Soltani set up a fake account on OkCupid to demonstrate how private companies track what users are doing online. He selected the "Often" options under the questions about drinking and drug use, then launched two software programs - Collusion and MITM Proxy - to get a look at what goes on behind-the-scenes.
The Collision program revealed that almost 50 companies were tracking Soltani's computer as he browsed OkCupid, most of which were either advertising firms or companies that collect data to sell to ad firms. The MITM Proxy program exposed the kind of information those companies were receiving from OkCupid. Some got basic data, like age and gender, but others obtained much more personal details. In fact, least one learned that Soltani uses drugs "often."

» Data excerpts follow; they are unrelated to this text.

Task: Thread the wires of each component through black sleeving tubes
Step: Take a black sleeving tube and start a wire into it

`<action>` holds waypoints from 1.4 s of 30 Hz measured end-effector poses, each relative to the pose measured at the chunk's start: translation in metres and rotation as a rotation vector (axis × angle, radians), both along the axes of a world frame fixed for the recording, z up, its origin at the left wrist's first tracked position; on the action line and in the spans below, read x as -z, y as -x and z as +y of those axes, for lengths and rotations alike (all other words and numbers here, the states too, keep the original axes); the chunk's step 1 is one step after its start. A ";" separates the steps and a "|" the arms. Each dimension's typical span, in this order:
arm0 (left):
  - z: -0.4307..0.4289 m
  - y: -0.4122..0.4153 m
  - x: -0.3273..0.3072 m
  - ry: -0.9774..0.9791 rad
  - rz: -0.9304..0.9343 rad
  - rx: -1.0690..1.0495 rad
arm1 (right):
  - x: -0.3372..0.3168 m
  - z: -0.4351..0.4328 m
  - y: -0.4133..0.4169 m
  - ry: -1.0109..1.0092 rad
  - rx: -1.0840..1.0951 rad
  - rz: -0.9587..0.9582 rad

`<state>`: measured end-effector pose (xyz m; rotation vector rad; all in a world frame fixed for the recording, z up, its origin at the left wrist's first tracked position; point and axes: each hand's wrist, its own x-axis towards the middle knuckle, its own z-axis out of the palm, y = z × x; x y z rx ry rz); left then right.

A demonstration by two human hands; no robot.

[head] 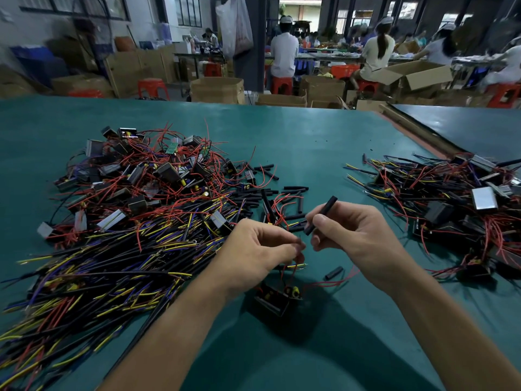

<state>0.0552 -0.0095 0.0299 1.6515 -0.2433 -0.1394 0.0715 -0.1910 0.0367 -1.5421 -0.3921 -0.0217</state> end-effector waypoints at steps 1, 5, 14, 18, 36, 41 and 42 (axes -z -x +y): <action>0.000 0.000 0.000 0.002 -0.001 0.007 | 0.001 0.001 0.000 0.020 0.001 -0.020; -0.001 0.000 0.000 -0.007 -0.011 0.034 | 0.003 0.004 -0.001 0.082 -0.001 -0.099; -0.003 0.001 0.001 -0.013 -0.005 0.021 | 0.009 0.004 -0.003 0.176 0.049 -0.171; -0.004 0.000 0.003 -0.011 -0.013 -0.006 | 0.012 0.003 -0.005 0.247 0.055 -0.136; 0.009 -0.002 0.007 -0.238 -0.027 0.034 | 0.012 0.005 -0.001 0.280 0.067 -0.134; 0.002 -0.002 0.009 -0.237 -0.116 -0.076 | 0.017 0.009 0.001 0.358 0.023 -0.110; 0.002 -0.002 0.010 -0.242 -0.124 -0.063 | 0.018 0.009 0.000 0.375 0.023 -0.102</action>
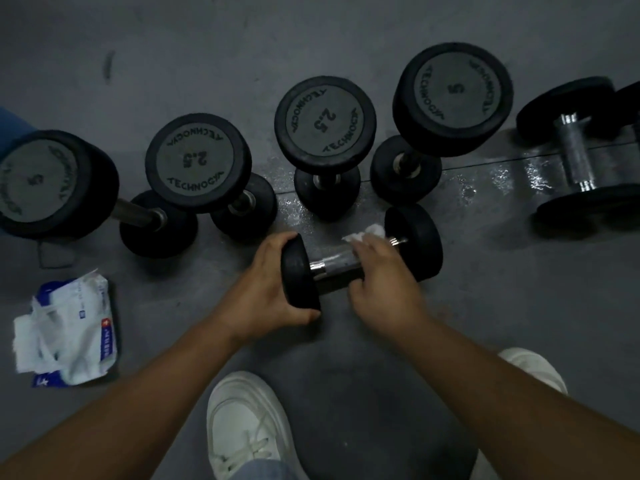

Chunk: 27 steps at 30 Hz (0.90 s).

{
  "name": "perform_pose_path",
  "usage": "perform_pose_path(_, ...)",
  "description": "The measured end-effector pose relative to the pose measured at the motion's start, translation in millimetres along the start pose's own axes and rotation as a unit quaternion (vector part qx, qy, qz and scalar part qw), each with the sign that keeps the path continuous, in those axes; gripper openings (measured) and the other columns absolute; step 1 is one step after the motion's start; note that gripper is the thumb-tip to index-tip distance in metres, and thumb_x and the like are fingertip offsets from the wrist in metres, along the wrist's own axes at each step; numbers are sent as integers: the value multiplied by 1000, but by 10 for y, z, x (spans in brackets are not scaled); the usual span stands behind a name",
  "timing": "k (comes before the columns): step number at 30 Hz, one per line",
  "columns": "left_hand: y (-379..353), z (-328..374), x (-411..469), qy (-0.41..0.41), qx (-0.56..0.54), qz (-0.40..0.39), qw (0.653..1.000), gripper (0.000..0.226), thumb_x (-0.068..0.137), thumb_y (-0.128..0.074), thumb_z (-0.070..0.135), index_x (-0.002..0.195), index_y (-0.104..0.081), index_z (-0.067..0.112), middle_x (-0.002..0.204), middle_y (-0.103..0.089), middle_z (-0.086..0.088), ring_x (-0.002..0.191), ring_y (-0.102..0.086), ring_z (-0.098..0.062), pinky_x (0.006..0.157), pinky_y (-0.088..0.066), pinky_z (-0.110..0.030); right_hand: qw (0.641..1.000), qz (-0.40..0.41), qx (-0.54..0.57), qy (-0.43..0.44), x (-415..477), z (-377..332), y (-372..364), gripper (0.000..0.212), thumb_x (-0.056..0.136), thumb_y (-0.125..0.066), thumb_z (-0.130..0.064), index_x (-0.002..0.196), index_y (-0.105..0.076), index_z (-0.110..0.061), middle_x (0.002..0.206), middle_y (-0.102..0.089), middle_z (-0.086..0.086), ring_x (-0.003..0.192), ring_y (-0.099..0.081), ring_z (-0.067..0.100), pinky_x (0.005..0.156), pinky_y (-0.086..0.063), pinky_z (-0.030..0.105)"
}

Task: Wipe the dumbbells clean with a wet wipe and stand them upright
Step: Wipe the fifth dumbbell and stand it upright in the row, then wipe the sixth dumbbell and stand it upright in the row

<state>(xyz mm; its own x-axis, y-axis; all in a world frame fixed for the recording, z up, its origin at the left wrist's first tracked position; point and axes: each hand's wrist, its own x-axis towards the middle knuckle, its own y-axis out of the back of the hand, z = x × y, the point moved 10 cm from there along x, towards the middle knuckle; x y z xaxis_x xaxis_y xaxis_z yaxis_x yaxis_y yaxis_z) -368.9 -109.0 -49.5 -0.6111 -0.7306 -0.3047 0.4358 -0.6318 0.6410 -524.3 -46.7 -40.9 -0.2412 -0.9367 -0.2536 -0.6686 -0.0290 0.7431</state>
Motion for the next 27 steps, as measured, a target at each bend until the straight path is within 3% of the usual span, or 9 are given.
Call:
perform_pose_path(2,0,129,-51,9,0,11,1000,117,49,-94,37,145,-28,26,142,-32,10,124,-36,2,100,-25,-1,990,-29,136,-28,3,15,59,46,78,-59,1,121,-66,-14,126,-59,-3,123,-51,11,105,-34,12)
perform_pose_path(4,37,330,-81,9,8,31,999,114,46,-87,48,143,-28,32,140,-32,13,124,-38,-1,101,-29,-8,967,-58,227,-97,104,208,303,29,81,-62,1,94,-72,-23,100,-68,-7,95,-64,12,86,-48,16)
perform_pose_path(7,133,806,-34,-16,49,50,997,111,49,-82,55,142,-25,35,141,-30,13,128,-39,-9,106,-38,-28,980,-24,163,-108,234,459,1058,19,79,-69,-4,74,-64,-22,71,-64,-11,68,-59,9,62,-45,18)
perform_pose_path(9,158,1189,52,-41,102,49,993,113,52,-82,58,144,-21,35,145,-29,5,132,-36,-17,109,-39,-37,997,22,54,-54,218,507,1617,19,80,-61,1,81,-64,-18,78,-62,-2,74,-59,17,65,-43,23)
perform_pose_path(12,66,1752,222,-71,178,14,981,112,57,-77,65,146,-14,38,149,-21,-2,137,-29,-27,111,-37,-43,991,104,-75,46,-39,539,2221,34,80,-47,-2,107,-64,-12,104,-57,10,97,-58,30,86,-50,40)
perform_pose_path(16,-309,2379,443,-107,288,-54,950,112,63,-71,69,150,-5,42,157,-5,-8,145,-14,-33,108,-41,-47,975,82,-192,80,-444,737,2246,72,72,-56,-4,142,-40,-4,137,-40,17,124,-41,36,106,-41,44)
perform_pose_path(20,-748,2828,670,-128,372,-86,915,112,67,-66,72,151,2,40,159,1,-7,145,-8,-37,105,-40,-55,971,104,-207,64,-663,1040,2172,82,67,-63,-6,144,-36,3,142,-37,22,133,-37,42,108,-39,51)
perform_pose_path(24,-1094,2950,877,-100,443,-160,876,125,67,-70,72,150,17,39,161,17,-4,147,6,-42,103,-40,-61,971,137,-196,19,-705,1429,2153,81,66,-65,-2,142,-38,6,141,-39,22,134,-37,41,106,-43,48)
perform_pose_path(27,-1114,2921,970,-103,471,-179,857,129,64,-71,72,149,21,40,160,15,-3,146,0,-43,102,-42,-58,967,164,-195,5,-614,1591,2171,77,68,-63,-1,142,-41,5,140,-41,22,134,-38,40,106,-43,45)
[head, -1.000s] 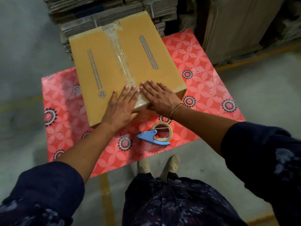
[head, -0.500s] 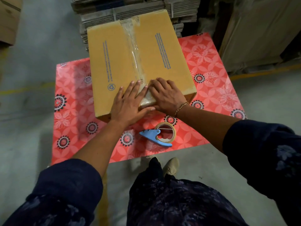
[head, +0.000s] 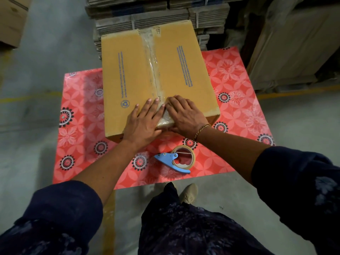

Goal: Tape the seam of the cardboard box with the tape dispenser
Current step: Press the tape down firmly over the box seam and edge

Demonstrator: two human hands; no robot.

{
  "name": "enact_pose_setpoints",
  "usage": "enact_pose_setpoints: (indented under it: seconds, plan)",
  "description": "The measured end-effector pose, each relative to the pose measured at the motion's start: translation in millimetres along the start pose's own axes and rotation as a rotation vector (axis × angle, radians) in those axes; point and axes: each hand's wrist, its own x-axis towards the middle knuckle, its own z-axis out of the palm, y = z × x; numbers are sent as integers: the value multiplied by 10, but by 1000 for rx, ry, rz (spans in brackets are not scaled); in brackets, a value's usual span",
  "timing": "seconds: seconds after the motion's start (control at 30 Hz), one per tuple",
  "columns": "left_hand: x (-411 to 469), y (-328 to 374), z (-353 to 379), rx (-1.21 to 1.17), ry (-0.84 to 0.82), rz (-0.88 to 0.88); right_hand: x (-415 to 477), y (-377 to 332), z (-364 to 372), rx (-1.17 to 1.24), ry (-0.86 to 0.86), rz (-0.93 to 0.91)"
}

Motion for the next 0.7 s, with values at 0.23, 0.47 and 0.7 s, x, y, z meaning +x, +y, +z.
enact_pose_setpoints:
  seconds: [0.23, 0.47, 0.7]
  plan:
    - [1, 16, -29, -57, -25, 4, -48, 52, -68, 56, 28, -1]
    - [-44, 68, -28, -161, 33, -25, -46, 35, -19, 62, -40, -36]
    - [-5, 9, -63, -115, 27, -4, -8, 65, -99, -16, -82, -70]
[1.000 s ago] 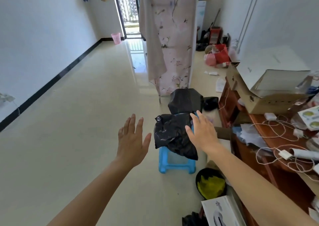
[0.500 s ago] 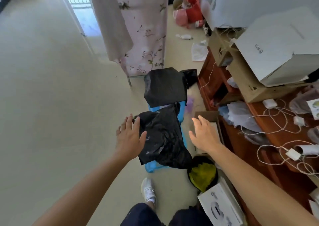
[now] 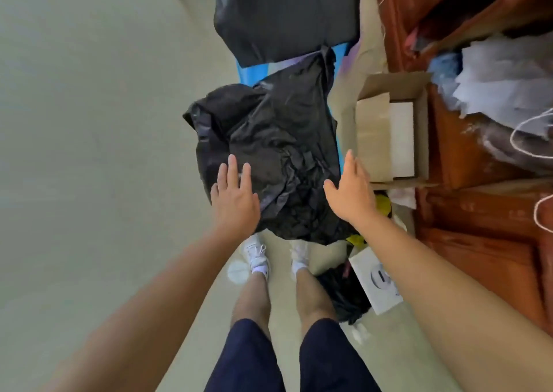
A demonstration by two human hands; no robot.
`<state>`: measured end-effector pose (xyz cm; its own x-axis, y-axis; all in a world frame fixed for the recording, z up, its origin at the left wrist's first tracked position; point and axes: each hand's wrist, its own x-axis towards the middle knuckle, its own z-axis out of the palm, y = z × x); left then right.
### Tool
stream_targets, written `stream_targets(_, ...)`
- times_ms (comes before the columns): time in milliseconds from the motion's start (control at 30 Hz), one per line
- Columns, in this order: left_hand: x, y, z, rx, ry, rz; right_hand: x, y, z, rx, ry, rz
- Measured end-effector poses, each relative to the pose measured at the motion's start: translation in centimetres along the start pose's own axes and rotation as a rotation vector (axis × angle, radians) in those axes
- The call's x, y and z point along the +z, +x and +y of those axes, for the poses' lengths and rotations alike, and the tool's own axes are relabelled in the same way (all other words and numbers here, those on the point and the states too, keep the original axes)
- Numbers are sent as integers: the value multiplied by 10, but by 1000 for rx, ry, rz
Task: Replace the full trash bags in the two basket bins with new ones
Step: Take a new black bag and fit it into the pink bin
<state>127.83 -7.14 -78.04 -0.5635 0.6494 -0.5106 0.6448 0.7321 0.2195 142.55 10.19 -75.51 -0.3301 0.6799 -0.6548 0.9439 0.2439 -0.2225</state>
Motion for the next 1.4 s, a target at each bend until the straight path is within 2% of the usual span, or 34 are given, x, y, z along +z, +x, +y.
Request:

Of course, it's not just OkCupid that collects personal data, and every online dating site has an explanation for why they do it. Data collecting, they argue, allows them to personalize their service in order to improve user experience. As you search for dates online, your dating site gets a better idea of the kind person you're looking for. The site becomes "smarter," and its matching algorithm becomes better at refining your results.
To some, it's creepy. To others, it's helpful. What is clear is this: there isn't much that can be done about it, unless you choose the non-option of staying off the Internet completely. All that's left is to think carefully about what data you choose to share, and to remember that private information is rarely private online.